Dice un amigo vasco que los catalanes tendemos a idealizar la inteligencia estratégica de ETA. "En ETA son muy brutos", añade. "Lo único que tienen es una gran capacidad de perpetuación". Quiere decir con ello el amigo vasco que el objetivo de ET A no es siquiera la construcción nacional vasca. Es seguir existiendo. Con lo cual resultan todavía más absurdas las situaciones en que ETA dispone de la iniciativa política. Tiene la iniciativa política aquel que consigue determinar la agenda de los demás. Desde que ETA anunció el fin de la tregua, la vida política ha sido función del rito de crueldad organizado por los terroristas. Al separar en el tiempo la declaración de fin de la violencia del momento en que los comandos estén operativos, sea por casualidad, por olfato estratégico o por sentido de la perpetuación, ETA ha conseguido que la semana política girara en torno a ella. En estas situaciones, la capa informativa se hace espesa y asuntos de mayor trascendencia encuentran dificultades para traspasarla y llegar con todo su relieve a la opinión pública.En Seattle, la protesta contra los desmanes del globalismo ha llegado a la metrópoli. Entiendo por globalismo la ideología construida para enmascarar el carácter salvaje del proceso de globalización emprendido y presentarlo como la única forma posible de avanzar hacia el futuro. Como dice Pierre Bourdieu, las revoluciones conservadoras tienen una curiosa peculiaridad: son revoluciones "que restauran el pasado y que se presentan como progresistas", es decir, son revoluciones "que transforman la regresión en progreso". Que el mundo se debe pensar en términos de globalidad es obvio. Pretender que hay una sola forma posible de globalización -la de las grandes multinacionales y del poder especulativo- es vender la regresión a la hegemonía de las formas prepolíticas de poder como progreso.

Las protestas que han acompañado la reunión de la Organización Mundial del Comercio en Seattle son una advertencia para quienes pensaban que la historia había terminado, es decir, que el tiempo de las contradicciones y de los conflictos estaba caducando, que el dinero podría imponer sus exigencias sin resistencia alguna. La dureza de la represión policial puede ser una imagen del futuro que nos espera. Cuando unos pocos lo tienen todo, y cada vez más, y la mayoría no tiene casi nada, y cada vez menos, sólo hay dos opciones: o la mayoría consigue que la minoría pague el gasto o la minoría manda al ejército para acallar a la mayoría. Bill Clinton, que hubiera sido un presidente de primer orden en un país en el que le hubiesen dejado follar en paz, ha comprendido inmediatamente la importancia de lo que estaba ocurriendo. Y ha reaccionado con oportunidad.
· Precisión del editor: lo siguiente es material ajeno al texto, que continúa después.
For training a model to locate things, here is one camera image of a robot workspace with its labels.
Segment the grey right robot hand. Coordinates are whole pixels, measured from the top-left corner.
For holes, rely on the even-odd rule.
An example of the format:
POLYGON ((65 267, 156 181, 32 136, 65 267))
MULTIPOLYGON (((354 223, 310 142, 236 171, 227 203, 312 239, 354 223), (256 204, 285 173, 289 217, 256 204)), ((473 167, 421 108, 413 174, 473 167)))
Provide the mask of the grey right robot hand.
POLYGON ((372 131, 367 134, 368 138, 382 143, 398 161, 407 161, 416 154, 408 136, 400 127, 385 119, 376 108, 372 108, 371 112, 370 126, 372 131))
En la patria de la nueva gran promesa, la ciudad de Microsoft y de Amazon, reaparecía la historia, es decir, la real conflictividad. La política tiene que escoger entre seguir practicando el resignado papel de funcionario al servicio del poder económico globalizador o defender a la ciudadanía frente a la voracidad insaciable del dinero. Está bien que la izquierda pierda prejuicios y descubra que los empresarios también son útiles a la sociedad. Pero no hay nada peor que la fascinación del converso. Sobre tanto converso, el poder globalizador se pondrá las botas. O mejor dicho: acabará obligando a la propia izquierda a que se las ponga por cuenta suya si el malestar de Seattle se extiende.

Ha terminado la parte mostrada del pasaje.